= List of Umineko When They Cry titles =

Japanese series logo

The Umineko When They Cry visual novel series is produced by the Japanese dōjin soft maker 07th Expansion, and are playable on Microsoft Windows PCs. The games take place on the fictional Japanese island Rokkenjima. The head of a wealthy family named Kinzo Ushiromiya, who lives on and owns Rokkenjima, is near death, and eight of his family members arrive on the island to discuss how Kinzo's assets will be divided once he is dead. Also on the island are three family members who live there, five of Kinzo's servants, and his personal physician at the beginning of the story. After the eight family members arrive, a typhoon traps them on the island and shortly after people start to get mysteriously murdered.
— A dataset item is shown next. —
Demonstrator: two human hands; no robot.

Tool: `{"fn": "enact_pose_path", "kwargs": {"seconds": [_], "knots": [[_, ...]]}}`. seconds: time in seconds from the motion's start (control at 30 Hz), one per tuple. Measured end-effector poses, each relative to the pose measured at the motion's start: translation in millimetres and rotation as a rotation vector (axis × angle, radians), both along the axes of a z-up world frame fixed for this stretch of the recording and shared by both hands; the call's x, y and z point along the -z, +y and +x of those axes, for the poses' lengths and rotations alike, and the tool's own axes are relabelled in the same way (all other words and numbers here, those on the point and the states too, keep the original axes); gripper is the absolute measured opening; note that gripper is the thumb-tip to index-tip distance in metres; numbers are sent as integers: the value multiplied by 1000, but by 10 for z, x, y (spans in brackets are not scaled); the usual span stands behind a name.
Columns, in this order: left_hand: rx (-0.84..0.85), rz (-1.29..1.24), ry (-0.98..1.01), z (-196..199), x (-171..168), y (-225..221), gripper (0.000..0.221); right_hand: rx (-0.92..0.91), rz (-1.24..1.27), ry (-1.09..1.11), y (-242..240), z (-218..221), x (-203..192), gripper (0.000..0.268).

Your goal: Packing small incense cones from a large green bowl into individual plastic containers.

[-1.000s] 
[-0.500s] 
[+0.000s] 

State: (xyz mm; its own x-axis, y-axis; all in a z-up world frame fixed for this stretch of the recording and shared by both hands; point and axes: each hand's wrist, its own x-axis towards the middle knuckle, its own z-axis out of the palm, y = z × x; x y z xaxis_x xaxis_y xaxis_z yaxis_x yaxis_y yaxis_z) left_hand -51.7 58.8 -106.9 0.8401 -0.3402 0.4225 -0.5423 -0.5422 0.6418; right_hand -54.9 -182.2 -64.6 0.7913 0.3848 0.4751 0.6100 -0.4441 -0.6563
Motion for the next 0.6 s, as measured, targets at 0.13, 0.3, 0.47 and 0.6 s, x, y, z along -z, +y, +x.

Umineko When They Cry is a series of murder mystery visual novels that requires relatively little player interaction as most of the gameplay is composed of reading text which signifies either dialogue between characters or the inner thoughts of the protagonist who the player assumes. The games use intermissions where the player can obtain several tips which allow the player to read various supplementary information that may or may not be useful in solving the mystery. The series debuted in Japan in August 2007 with Legend of the Golden Witch, the first in the series of eight games, ending with Twilight of the Golden Witch in December 2010. The first four games share the title Umineko no Naku Koro ni, but the fifth through eighth games have the common title Umineko no Naku Koro ni Chiru. An additional fandisc titled Umineko no Naku Koro ni Tsubasa was released in December 2010, and a second fandisc titled Umineko no Naku Koro ni Hane was released in December 2011.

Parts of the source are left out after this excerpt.